Nella maggior parte dei casi tra un giornalista e l’asta del microfono non c’è alcuna differenza.
Ci sono verità di noi stessi che sappiamo benissimo ma che odiamo sentire dalla bocca degli altri.
Non sempre nelle lotte che la vita ci pone di fronte ci sono vincitori a volte bisogna fare una tregua, il tempo inesorabile farà luce sulle situazioni e su eventuali inganni, delimitando sempre le linee di “confine”. Al finale solo chi avrà usato i’onestà e la forza del cuore come “armi” è vincente, e se così non sarà significa che non ne valeva la pena, ma potrà guardarsi allo specchio sempre.
Mai perdere il contatto con la realtà.
La verità è che l’uomo tende a creare e a distruggere senza un vero perché.
Verità, verità, verità. Parola temuta e ripetuta, molti hanno paura della verità! La verità compromette, la verità indebolisce, la verità limita le azioni, quelle che si vorrebbero vivere nascoste e in segretezza. Si ha paura di rivelarsi come si è, s’inventa e si “mostra” un’altra verità: ridipinta di colori vivaci, perché ci si sente delusi da se stessi, dalle proprie capacità! S’inventa in amore per ottenere consensi e si gioca con l’anima e il cuore altrui.

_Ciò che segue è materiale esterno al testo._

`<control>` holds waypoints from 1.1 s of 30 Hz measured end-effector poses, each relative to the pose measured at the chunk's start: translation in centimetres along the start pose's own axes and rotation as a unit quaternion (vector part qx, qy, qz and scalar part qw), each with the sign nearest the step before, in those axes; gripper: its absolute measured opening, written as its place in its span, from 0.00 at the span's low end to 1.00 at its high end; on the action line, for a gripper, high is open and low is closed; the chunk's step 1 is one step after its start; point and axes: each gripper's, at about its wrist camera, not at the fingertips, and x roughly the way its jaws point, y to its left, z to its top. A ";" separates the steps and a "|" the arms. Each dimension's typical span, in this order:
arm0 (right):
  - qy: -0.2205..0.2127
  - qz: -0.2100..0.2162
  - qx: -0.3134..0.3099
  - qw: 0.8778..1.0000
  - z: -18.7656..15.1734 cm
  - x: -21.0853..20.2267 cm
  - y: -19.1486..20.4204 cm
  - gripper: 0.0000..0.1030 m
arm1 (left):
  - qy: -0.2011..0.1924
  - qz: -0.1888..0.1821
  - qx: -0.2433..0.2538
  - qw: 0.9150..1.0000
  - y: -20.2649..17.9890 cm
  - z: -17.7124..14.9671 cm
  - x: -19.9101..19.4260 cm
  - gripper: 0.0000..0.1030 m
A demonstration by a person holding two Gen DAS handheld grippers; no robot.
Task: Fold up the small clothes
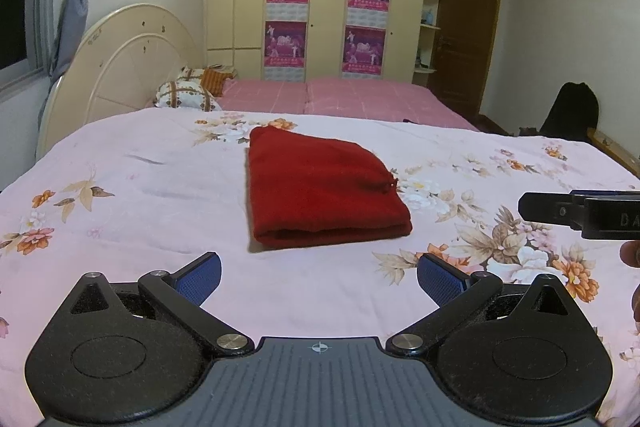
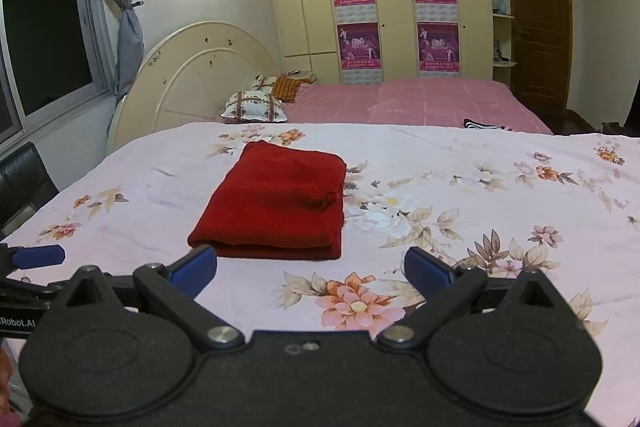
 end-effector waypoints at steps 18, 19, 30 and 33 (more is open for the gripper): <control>-0.003 -0.001 -0.007 1.000 0.3 0.3 0.2 0.97 | -0.011 0.000 0.000 1.000 0.3 0.6 0.2 1.00; -0.003 -0.001 -0.007 1.000 0.3 0.2 0.2 0.97 | -0.011 0.000 0.000 1.000 0.3 0.7 0.3 1.00; -0.004 -0.003 -0.007 1.000 0.5 0.3 0.1 0.97 | -0.013 0.002 0.003 1.000 0.2 0.8 0.4 1.00; -0.005 -0.003 -0.007 1.000 0.6 0.3 0.2 0.97 | -0.013 0.001 0.003 1.000 0.2 0.9 0.4 1.00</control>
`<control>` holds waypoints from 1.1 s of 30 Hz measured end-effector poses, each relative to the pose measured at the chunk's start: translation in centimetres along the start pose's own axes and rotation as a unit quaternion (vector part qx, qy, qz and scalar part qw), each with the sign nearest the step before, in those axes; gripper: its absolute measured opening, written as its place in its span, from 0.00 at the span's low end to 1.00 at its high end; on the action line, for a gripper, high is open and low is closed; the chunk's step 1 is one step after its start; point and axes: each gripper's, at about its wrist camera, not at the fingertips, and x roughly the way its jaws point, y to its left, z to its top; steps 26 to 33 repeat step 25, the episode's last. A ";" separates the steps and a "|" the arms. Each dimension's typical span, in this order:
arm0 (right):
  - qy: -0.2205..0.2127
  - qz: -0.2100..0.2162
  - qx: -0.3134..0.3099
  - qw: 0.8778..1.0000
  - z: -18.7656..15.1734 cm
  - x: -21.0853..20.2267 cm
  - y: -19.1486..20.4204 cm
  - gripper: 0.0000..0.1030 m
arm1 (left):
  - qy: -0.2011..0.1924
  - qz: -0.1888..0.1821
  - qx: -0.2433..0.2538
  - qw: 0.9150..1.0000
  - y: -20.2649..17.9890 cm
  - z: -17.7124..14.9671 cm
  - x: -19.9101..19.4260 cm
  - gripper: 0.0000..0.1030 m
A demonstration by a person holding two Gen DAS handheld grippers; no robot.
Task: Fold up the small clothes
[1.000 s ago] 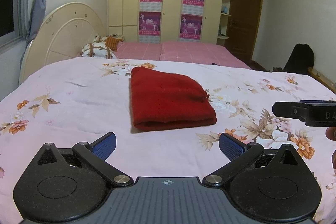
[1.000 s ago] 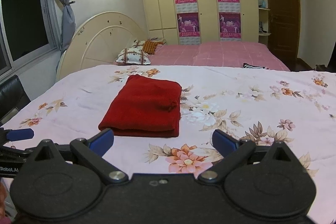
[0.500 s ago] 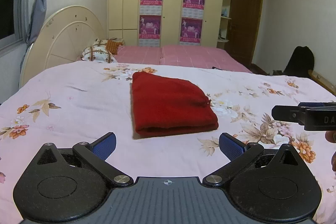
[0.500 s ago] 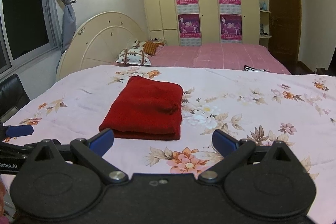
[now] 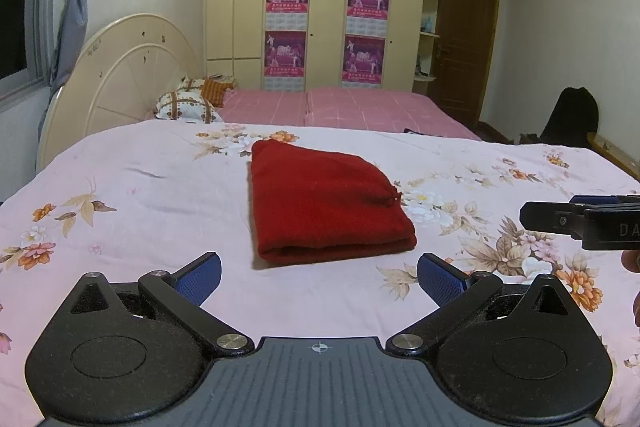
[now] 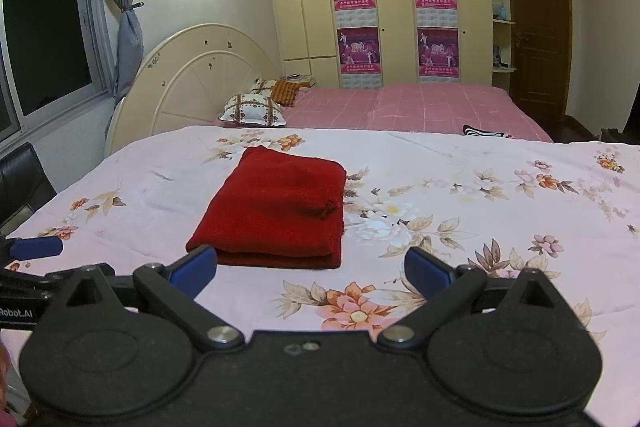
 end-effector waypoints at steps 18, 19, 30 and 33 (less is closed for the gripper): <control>0.000 0.001 -0.003 1.000 0.0 -0.1 0.2 0.97 | -0.003 0.004 0.006 1.000 0.2 0.1 0.1 1.00; 0.000 0.002 -0.002 1.000 0.0 0.0 0.2 0.97 | -0.005 0.006 0.006 1.000 0.2 0.2 0.1 1.00; 0.001 0.007 -0.004 1.000 0.0 0.1 0.3 0.97 | -0.009 0.011 0.001 1.000 0.0 0.3 0.0 1.00; 0.001 0.007 -0.004 1.000 0.0 0.1 0.3 0.97 | -0.009 0.011 0.001 1.000 0.0 0.3 0.0 1.00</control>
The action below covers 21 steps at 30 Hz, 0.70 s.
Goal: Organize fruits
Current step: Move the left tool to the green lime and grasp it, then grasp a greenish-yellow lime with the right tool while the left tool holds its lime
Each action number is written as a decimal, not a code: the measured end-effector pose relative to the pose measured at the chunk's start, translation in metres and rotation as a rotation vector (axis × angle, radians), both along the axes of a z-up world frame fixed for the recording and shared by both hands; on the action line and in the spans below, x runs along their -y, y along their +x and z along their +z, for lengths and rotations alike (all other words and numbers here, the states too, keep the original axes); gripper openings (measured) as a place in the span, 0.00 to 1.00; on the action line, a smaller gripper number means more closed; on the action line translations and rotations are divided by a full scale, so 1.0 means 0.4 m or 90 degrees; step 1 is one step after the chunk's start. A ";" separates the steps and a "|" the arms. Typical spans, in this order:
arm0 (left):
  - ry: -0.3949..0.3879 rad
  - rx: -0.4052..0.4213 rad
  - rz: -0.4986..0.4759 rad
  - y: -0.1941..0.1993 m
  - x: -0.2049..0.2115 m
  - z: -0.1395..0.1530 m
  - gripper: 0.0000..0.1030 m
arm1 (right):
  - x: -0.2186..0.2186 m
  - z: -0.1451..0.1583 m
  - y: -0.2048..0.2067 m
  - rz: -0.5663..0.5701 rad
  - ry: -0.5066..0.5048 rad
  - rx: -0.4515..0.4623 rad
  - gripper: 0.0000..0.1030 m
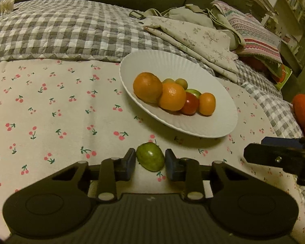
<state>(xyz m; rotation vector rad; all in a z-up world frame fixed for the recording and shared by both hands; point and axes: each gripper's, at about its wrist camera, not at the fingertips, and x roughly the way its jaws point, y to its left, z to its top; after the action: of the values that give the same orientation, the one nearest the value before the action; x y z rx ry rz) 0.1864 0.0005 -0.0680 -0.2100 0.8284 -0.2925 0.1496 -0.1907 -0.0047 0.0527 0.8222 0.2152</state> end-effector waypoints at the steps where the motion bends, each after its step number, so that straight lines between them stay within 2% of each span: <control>1: -0.001 -0.001 0.001 -0.001 -0.001 0.001 0.29 | 0.000 -0.001 0.000 0.001 0.000 0.000 0.56; 8: -0.016 -0.019 0.038 -0.008 -0.034 0.019 0.29 | -0.003 -0.008 0.003 0.006 -0.011 0.003 0.56; 14: 0.004 -0.033 0.078 -0.036 -0.074 0.049 0.29 | -0.009 -0.029 0.010 0.015 -0.010 -0.004 0.56; 21: 0.000 -0.051 0.100 -0.055 -0.105 0.077 0.29 | -0.041 -0.068 0.017 0.042 0.003 -0.026 0.56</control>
<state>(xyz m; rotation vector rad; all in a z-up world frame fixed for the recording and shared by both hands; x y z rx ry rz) 0.1644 0.0425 -0.0372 -0.2869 0.8850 -0.1370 0.1565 -0.1743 -0.0318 0.0349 0.8646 0.2800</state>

È tutto più facile per chi mente, e non sente nemmeno il rimorso! Verità, verità. Si fugge davanti alla verità che responsabilizza verso gli obblighi che comportano sacrifici e rinunce. Coloro che dichiarano la verità, sono rarità da vedere, fortuna che esiste ancora. Sono piccoli e candidi fiori sempre profumati; sono grandi “uomini” coraggiosi, che schiettamente e con garbo dicono anche le cose che potrebbero far male, loro sanno che è meglio una brutta verità che una penosa bugia.
La volontà non basta. Ci vuole fede.